Venado, the Laboratory's newest supercomputer, which combines a central processing unit and a graphics processing unit to power artificial intelligence capabilities, was used by the team to run their deep learning model. A deep-learning model uses text and images to find intricate patterns that produce predictions and insights, much like the neural networks in the brain.

The team used gene sequencing data from 690 experimental outcomes, including 91 human cell types and 161 different transcription factors, to train the model. They discovered that EPBDxDNABERT-2 greatly enhances the prediction of the binding of more than 660 transcription factors, improving it by 9.6% in one important parameter.
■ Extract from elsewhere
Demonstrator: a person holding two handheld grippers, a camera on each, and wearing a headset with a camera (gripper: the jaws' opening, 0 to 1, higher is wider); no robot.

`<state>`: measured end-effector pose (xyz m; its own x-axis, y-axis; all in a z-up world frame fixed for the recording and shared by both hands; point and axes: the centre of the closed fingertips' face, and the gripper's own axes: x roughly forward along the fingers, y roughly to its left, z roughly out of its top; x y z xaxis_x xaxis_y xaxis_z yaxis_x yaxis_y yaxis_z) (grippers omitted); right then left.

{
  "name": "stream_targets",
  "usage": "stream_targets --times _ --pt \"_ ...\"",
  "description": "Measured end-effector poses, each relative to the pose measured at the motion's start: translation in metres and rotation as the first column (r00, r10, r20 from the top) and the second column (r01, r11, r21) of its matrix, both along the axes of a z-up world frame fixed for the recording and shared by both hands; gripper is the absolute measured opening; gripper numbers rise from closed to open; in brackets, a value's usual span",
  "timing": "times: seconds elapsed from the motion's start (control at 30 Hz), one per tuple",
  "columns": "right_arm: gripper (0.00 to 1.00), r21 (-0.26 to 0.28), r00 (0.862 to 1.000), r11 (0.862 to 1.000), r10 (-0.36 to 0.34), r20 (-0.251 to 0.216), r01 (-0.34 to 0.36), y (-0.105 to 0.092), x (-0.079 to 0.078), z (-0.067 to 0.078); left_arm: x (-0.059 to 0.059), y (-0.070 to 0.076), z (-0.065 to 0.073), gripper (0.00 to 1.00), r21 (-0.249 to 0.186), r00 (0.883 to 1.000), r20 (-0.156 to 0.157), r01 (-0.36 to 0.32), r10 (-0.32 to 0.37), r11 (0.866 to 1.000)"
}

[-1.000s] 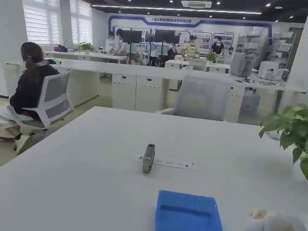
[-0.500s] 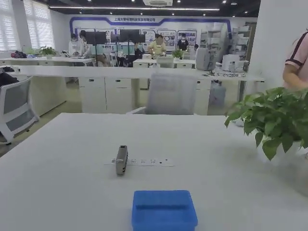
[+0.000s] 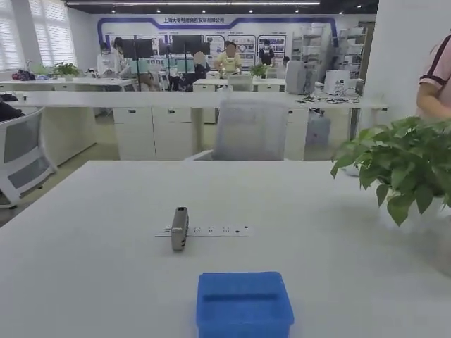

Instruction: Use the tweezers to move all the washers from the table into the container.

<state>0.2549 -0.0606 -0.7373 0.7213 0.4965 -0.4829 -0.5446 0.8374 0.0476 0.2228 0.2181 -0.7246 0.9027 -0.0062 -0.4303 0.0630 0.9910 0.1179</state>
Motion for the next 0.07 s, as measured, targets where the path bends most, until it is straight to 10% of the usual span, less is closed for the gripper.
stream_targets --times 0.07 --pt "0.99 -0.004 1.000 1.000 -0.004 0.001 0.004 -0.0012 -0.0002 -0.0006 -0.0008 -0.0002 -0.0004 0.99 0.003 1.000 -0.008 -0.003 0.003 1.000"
The in-nature datasets, or the data directly derived from study with living species, like mice, were supplemented by additional experiments on in vitro datasets, which were obtained from tests conducted in a controlled setting.

The study discovered that although DNA breathing alone can nearly precisely predict transcriptional activity, the multimodal model can also extract binding motifs, which are unique DNA sequences that transcription factors bind to. These motifs are an essential component in the explanation of transcription processes.

"Our multimodal foundational model demonstrates versatility, robustness, and efficacy as evidenced by its performance across multiple, diverse datasets," Bhattarai stated. "This model represents a significant breakthrough in computational genomics, offering an advanced instrument for deciphering intricate biological processes."